In TRIS Rating’s base case forecast, the ratio of FFO to total debt is expected to maintain at around 10%-15%, while the EBITDA (earnings before interest, tax, depreciation, and amortization) interest coverage ratio is expected to stay above 3 times over the next three years.
RATING OUTLOOK
The “positive” outlook reflects TRIS Rating’s expectation that ORI will continue to grow as planned. The outlook is also based on the expectation that ORI will continue to maintain its good operating performance and keep the adjusted debt to capitalization ratio at around 60%-65% over the next three years.
TRIS Rating’s base case forecast assumes ORI’s revenue will be around Bt12,000-Bt13,000 million yearly during 2018-2020. The Park 24 project will greatly contribute to revenue over the next two years. The operating margin is expected to stay above 20%, despite the higher operating expenses needed to support the increase in the value of new projects launched. Despite its aggressive expansion plan, ORI’s debt to equity ratio should stay below 2 times, in order to comply with the financial covenants specified in the bank loans and bonds.
RATING SENSITIVITIES
The ratings could be revised upward if ORI’s revenue base and cash flow grow as planned while its adjusted debt to capitalization ratio stays lower than 65%. On the other hand, the ratings and/or outlook could be revised downward should ORI’s operating performance and financial leverage deteriorate significantly from the current levels.
COMPANY OVERVIEW
ORI was established in 2009 by the Jaroon-ek family. The company became a public company in November 2014 and was listed on the Stock Exchange of Thailand (SET) in October 2015. After the initial public offering (IPO), the Jaroon-ek family continued to be ORI’s largest shareholder. As of May 2018, the Jaroon-ek family held a 59% stake in the company.

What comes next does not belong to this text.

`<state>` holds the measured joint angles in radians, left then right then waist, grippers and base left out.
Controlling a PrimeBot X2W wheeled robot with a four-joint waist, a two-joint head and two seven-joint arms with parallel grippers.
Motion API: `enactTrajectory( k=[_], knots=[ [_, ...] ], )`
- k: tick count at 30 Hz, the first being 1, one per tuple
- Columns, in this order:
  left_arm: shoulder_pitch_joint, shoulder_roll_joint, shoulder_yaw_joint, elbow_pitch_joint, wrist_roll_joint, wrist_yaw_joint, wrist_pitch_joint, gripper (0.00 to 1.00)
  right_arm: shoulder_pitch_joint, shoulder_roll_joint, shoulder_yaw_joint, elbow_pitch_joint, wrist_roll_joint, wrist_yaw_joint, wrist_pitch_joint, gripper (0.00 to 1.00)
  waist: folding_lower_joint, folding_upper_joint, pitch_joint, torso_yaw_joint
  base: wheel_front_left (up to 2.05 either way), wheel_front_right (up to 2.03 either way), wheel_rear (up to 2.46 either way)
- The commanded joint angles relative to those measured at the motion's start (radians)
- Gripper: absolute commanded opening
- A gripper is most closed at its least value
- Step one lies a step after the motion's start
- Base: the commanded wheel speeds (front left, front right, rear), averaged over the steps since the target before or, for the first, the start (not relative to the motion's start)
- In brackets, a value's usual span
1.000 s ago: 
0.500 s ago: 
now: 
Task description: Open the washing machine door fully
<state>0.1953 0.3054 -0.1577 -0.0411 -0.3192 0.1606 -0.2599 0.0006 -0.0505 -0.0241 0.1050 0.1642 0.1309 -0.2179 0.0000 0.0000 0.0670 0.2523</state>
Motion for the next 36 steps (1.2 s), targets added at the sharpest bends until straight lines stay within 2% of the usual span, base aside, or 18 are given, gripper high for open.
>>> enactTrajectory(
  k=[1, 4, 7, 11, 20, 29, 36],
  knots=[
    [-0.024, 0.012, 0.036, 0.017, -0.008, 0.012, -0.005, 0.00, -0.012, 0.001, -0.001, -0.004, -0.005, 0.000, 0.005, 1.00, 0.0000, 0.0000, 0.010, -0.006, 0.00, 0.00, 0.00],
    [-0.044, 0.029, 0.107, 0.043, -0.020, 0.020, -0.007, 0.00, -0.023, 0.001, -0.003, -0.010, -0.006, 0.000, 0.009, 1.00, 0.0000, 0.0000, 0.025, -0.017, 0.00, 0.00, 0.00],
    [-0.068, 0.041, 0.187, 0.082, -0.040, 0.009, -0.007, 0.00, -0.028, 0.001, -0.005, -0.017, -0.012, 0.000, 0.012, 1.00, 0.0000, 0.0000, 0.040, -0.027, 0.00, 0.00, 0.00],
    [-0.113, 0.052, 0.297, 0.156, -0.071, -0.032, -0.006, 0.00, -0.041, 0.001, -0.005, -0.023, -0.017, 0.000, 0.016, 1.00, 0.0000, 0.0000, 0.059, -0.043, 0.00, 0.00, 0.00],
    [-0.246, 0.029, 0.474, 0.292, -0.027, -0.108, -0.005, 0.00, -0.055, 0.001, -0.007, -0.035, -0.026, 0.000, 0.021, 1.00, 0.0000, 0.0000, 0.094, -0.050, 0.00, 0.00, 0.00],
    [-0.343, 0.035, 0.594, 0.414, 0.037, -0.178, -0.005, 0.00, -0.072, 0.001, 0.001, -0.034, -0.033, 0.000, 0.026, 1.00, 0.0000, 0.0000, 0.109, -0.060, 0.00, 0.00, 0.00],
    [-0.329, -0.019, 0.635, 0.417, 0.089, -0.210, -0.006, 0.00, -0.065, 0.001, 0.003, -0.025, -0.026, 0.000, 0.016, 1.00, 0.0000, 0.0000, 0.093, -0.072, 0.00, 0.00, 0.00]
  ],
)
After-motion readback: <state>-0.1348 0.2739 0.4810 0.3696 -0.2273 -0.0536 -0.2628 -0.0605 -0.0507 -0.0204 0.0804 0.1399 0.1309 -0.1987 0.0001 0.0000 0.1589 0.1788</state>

ORI focuses on the middle- to low-end condominium segment. The average selling price ranges between Bt45,000-Bt95,000 per square meter (sq.m.) or Bt1.5-Bt3.5 million per unit. Most of its condominium projects are located in the suburbs of Bangkok, especially along the skytrain route from Bearing to Samut Prakan and the route from the Kasetsart University intersection to Saphan Mai. The company recently expanded into Sri Racha and Laem Chabang districts in Chonburi Province.
In 2017, ORI acquired all stake of Proud Residence Co., Ltd. (PROUD) in order to enter into the high-end condominium segment. In addition, ORI set up four joint ventures with Nomura Real Estate Development Co., Ltd. (NRED), a property developer in Japan. The JVs developed four condominium projects, with a combined project value of Bt8,800 million. ORI held a 51% stake in the JVs while NRED held 49%. ORI also launched a single detached house (SDH) project under the “Britania” brand in 2017, to capture housing market, pricing between Bt5-Bt8 million per unit. In addition, the company plans to invest more in commercial properties, such as hotels, serviced apartments, and office space. The investment budget will total Bt5,000-Bt6,000 million over the next three years.
ORI’s major brands comprise “Park”, “Knightsbridge”, “Notting Hill”, and “Kensington”. The “Park” is a condominium brand with selling prices above Bt200,000 per sq.m., while the “Knightsbridge” brand has selling prices between Bt120,000-Bt200,000 per sq.m., the “Notting Hill” brand has selling prices between Bt80,000-Bt120,000 per sq.m., and the “Kensington” brand was introduced to capture the middle- to low-income segment, with selling prices below Bt80,000 per sq.m.